The saga of Don't Ask, Don't Tell, the military ban on gays serving openly, continues. The military decided that part of complying with the district court order meant that they had to allow openly gay recruits to enlist. Dan Choi, the soldier who chained himself to the White House fence in protest of DADT and was later discharged, dashed to the nearest recruiting station. He found he is now too old to rejoin the Marines, so he enlisted in the Army. On his enlistment form he clearly said I'm gay and I'll be open about it.
Valerie Jarrett repeated the Obama Admin line about how the ban must be repealed -- through Congress -- and concluded that those who disagreed with the prez. simply didn't understand the process. Dan Choi led the rebuttal.

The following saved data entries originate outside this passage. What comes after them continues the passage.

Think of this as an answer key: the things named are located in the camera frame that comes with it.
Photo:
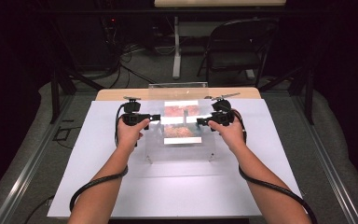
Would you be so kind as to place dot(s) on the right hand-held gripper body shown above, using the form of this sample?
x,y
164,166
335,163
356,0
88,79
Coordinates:
x,y
222,115

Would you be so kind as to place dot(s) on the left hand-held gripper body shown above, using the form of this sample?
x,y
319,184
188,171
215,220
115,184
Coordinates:
x,y
132,117

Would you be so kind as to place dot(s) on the clear acrylic photo frame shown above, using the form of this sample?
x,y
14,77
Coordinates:
x,y
180,152

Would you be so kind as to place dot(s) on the person's left hand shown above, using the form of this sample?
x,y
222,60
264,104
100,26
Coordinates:
x,y
129,135

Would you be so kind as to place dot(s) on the person's right hand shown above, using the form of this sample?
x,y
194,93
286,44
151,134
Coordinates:
x,y
233,135

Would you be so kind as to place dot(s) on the white paper strip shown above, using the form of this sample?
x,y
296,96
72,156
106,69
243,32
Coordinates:
x,y
171,120

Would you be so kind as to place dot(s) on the orange and green photo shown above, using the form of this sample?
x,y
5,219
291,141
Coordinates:
x,y
180,131

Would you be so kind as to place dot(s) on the white board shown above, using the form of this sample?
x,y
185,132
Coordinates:
x,y
84,149

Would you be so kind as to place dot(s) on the black folding chair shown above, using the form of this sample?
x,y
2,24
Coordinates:
x,y
239,59

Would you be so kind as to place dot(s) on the white desk leg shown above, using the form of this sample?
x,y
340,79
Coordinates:
x,y
176,56

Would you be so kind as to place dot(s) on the black metal stand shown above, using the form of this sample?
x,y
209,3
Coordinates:
x,y
308,93
55,93

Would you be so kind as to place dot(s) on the dark equipment cabinet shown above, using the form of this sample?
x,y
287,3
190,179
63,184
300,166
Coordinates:
x,y
84,40

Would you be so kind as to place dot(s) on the light wooden desk top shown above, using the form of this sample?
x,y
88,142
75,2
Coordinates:
x,y
220,2

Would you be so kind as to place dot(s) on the aluminium rail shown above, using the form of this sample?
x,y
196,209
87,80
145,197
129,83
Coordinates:
x,y
28,168
326,161

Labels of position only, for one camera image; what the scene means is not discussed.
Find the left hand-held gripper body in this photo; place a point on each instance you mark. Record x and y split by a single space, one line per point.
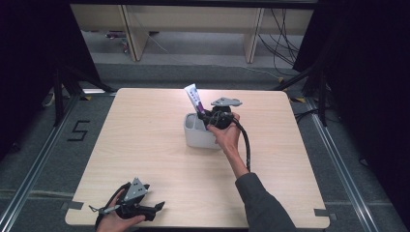
135 190

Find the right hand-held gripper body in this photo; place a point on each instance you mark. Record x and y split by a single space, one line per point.
222 116

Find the grey toothbrush holder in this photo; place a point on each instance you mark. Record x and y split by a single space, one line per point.
198 138

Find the purple white toothpaste tube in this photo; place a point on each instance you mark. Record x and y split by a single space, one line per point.
194 96

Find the person's right hand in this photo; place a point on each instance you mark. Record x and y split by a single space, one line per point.
228 138

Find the person's left hand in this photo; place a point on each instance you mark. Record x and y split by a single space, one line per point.
111 222

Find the grey tape piece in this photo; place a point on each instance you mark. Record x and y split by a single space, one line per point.
74 205

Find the yellow floor tape piece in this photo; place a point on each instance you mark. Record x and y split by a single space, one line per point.
85 98
298 100

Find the black metal stand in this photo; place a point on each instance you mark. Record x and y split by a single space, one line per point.
59 96
322 96

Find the small colourful clutter under desk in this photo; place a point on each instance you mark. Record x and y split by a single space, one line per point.
124 45

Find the aluminium floor rail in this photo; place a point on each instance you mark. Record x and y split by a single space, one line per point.
338 164
35 167

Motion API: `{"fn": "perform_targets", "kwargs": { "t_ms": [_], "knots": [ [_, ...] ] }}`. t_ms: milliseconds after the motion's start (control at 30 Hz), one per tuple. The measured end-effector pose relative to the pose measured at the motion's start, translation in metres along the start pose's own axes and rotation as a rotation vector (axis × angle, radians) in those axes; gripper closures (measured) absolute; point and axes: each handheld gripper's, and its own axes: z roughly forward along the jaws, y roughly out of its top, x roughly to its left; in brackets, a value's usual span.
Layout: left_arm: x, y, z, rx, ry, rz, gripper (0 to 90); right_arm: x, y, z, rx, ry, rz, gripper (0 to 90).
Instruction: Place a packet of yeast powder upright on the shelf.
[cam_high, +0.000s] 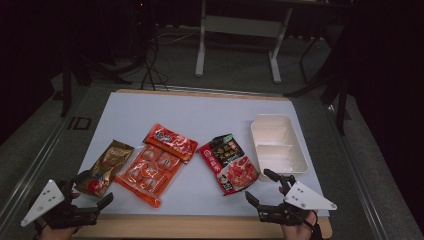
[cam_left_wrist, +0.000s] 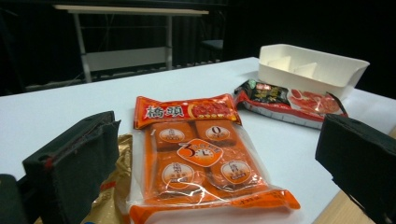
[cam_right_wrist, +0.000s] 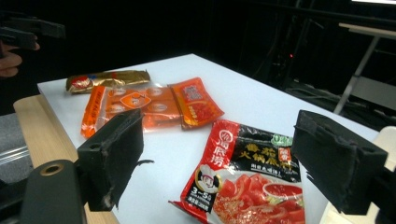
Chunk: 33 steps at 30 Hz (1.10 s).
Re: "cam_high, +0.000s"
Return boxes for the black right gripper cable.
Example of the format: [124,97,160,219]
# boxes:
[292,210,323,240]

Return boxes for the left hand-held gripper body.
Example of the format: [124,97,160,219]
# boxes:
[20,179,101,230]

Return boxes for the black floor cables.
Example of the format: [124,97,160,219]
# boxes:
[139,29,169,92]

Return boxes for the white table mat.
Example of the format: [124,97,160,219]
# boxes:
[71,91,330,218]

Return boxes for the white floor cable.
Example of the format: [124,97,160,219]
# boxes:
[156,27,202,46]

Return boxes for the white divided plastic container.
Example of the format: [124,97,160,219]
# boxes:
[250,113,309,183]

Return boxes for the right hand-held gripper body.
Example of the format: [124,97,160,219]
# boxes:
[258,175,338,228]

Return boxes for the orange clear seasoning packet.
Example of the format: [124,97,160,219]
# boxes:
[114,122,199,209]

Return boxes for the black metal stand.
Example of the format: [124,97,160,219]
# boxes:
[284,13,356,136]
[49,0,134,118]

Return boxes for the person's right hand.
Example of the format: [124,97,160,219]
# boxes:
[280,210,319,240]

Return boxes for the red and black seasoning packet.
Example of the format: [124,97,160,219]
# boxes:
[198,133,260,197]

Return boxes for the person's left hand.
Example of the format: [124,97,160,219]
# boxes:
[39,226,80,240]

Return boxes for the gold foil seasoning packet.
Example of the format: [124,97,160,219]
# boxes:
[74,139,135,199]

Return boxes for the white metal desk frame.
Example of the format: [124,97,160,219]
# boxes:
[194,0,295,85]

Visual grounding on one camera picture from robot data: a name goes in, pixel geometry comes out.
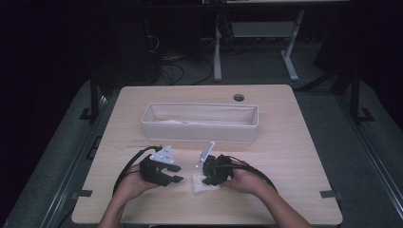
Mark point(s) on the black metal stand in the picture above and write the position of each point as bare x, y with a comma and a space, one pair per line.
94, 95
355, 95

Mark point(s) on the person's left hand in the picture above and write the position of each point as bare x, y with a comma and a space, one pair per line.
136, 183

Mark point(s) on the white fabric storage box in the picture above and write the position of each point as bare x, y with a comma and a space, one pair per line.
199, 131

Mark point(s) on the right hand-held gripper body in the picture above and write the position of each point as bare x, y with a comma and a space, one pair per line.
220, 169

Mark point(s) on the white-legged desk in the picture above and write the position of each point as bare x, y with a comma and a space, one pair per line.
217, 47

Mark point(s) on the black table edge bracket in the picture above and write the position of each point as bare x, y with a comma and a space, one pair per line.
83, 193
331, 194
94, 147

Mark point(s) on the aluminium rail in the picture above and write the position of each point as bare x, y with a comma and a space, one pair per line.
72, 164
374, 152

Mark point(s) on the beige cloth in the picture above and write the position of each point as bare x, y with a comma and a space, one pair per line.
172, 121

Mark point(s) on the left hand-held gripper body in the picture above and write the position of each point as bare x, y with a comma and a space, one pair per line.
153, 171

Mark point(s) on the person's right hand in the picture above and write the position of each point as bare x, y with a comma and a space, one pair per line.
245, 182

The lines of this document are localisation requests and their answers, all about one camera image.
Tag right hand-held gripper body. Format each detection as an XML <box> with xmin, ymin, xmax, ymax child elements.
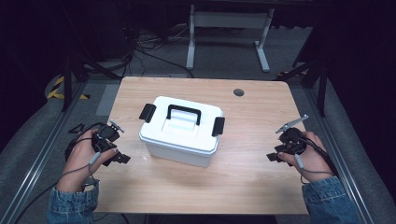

The 9th Circuit Court sided with the Justice Department and issued a stay of implementation. In the meantime the Defense Department made it harder to discharge gays if they go back to following the policy. What about all those enormous consequences of having open gays in the military? Many see that as a half-hearted (half-baked?) attempt by the prez. to repair things with gays.
Some of the response from mainstream media is: Of course we have to take things slowly, the military is full of good-ole-boys from rural/conservative areas and we have to handle them carefully or our military will be in a mess. The bigots are still stuck on the fear of being groped in the shower. Which means we have a military so bigoted that such bigotry takes precedence over following orders (harassment of fellow soldiers is already punishable -- though many female soldiers will tell you how well that is enforced). And we have military commanders who are impotent to enforce discipline. That's the image they want to project at home and around the world? Maybe DADT should be reworded to apply to bigots -- you may be a bigot and join the military as long as you are quiet about it. But as soon as someone finds out you're a bigot, you're out of there.
Through all this we're still puzzling out what's going on inside Obama's head. What is his strategy and the logic behind it? Only he and his tight-lipped advisors know. Some have wondered if Obama is demanding repeal come through Congress because of the firestorm from Fundies if he simply obeys the court (all that activist judge and the sanctity of the vote nonsense). Liberals were complaining that Bush pulled in too much power and now they are asking Obama to do the same thing -- except Obama has the cover of that district court.
Obama's options:
* Declare DADT unconstitutional (which the court did for him) and thus he won't follow it. But Obama has very carefully described DADT as "wrong" but not "unconstitutional"
-- in spite of Valerie Jarrett's claims.
* Leave the law in place and rewrite rules (which he has control over) to make sure it is infrequently enforced. He already does that for many laws (as did Bush). In this case only Congress and the military would have standing to object to Obama's rules.
* Obama could let gays serve while waiting for Congress to act.
Perhaps Obama simply wants to stay out of the mess, leaving it up to the military and Congress. Too late. He's making it worse.